▶ [Exercise objective] Transcribe the records below exactly as written, from the opening line through the line that contains "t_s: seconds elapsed".

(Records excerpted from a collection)

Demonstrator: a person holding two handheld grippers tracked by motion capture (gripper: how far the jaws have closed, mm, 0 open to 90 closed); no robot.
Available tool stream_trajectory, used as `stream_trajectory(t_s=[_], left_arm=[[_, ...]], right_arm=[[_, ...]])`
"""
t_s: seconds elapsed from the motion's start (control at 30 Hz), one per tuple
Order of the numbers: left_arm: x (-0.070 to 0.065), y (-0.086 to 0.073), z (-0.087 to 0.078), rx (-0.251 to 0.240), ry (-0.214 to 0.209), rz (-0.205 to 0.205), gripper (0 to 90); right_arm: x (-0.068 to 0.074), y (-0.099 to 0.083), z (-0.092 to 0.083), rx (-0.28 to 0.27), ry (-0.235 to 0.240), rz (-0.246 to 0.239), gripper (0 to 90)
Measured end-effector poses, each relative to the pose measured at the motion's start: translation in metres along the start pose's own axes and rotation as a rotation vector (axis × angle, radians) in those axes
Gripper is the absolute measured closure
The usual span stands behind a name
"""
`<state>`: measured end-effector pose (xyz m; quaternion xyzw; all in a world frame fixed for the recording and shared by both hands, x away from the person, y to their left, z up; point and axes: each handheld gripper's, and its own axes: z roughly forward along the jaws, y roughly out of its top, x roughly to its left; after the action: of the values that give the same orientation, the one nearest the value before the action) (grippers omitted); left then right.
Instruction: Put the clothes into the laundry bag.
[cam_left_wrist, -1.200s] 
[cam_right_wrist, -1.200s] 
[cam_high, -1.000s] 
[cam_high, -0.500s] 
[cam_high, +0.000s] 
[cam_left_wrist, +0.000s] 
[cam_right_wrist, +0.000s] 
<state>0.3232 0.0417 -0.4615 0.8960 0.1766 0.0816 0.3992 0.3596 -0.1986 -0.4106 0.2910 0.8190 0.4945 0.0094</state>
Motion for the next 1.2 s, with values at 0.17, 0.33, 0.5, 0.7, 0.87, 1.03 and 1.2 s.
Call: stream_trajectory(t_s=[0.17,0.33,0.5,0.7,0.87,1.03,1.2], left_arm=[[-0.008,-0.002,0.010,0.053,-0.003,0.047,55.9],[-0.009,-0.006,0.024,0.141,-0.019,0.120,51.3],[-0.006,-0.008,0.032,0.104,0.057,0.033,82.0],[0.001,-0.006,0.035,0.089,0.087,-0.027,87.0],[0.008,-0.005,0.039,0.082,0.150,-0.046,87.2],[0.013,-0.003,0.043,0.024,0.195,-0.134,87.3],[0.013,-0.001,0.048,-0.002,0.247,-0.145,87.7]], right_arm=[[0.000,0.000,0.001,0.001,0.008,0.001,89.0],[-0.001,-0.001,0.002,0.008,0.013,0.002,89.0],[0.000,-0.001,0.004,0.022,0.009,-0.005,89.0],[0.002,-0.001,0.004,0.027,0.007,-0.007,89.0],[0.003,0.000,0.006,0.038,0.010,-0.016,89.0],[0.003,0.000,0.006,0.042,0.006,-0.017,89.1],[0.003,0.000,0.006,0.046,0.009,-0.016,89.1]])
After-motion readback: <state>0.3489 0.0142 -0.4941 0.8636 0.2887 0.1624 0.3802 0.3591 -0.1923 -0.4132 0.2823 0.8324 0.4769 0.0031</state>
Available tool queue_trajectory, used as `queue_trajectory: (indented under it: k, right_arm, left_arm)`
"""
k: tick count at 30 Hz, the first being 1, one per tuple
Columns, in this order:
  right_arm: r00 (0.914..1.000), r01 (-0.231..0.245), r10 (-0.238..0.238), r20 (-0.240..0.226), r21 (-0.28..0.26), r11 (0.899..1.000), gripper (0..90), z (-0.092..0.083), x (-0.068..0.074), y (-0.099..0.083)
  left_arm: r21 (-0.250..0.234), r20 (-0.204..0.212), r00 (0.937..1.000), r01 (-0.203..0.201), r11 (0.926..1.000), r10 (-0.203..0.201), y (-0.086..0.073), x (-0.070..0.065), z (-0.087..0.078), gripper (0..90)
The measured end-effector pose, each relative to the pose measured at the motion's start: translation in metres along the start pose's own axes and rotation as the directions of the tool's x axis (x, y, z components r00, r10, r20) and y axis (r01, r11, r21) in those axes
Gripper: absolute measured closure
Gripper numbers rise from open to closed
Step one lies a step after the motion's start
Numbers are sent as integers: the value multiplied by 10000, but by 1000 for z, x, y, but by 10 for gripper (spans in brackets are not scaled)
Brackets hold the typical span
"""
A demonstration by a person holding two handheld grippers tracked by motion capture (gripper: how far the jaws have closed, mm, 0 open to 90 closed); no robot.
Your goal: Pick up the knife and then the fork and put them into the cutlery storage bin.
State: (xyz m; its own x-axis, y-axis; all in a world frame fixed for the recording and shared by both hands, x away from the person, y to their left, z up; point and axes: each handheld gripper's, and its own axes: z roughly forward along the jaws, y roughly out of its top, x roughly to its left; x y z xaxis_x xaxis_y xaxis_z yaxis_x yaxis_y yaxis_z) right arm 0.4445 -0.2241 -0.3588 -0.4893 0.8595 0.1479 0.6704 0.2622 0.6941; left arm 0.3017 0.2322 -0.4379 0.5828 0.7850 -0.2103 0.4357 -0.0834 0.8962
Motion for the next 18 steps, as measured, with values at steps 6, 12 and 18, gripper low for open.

▶ [Exercise output]
Demonstrator: a person holding two handheld grippers tracked by motion capture (gripper: how far the jaws have closed, mm, 0 open to 90 closed); no robot.
Available tool stream_trajectory, used as `stream_trajectory(t_s=[_], left_arm=[[_, ...]], right_arm=[[_, ...]])`
"""
t_s: seconds elapsed from the motion's start (control at 30 Hz), one per tuple

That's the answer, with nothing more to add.